*Your objective*
Within the data that follows, set down exactly the lines from the one containing "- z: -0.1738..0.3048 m" through the one containing "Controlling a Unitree", both ends included.

*Available data*
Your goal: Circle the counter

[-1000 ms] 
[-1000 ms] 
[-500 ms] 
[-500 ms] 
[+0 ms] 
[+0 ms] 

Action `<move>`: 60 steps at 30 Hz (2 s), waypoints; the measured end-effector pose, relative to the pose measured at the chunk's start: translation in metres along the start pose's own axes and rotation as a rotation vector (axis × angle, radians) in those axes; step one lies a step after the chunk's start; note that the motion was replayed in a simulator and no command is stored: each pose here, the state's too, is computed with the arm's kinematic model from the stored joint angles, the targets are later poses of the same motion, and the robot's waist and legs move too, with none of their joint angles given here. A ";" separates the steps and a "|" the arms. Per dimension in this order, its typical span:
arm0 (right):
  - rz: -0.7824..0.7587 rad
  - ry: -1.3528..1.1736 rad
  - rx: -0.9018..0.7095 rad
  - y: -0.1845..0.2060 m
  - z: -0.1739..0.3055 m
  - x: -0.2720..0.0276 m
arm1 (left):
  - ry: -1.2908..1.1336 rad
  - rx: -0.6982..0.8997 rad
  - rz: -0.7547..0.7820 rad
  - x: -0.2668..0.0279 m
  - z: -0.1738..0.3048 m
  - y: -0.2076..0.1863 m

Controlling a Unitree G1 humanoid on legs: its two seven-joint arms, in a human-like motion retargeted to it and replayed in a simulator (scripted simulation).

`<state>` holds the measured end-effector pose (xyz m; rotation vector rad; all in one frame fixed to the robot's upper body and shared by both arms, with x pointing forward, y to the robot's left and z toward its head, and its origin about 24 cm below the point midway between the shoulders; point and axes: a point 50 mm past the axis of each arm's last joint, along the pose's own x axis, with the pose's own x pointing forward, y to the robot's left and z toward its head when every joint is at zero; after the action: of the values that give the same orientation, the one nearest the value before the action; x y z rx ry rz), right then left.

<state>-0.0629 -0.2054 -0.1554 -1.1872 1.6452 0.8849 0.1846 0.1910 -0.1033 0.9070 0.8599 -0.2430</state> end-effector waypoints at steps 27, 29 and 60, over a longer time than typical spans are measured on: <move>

*Written response*
  - z: -0.1738..0.3048 m
  - y: -0.2076..0.1863 m

Controlling a Unitree G1 humanoid on legs: its two seven-joint arms, in a human-like motion retargeted to it and replayed in a simulator (scripted simulation).

No further output will be produced for this exercise.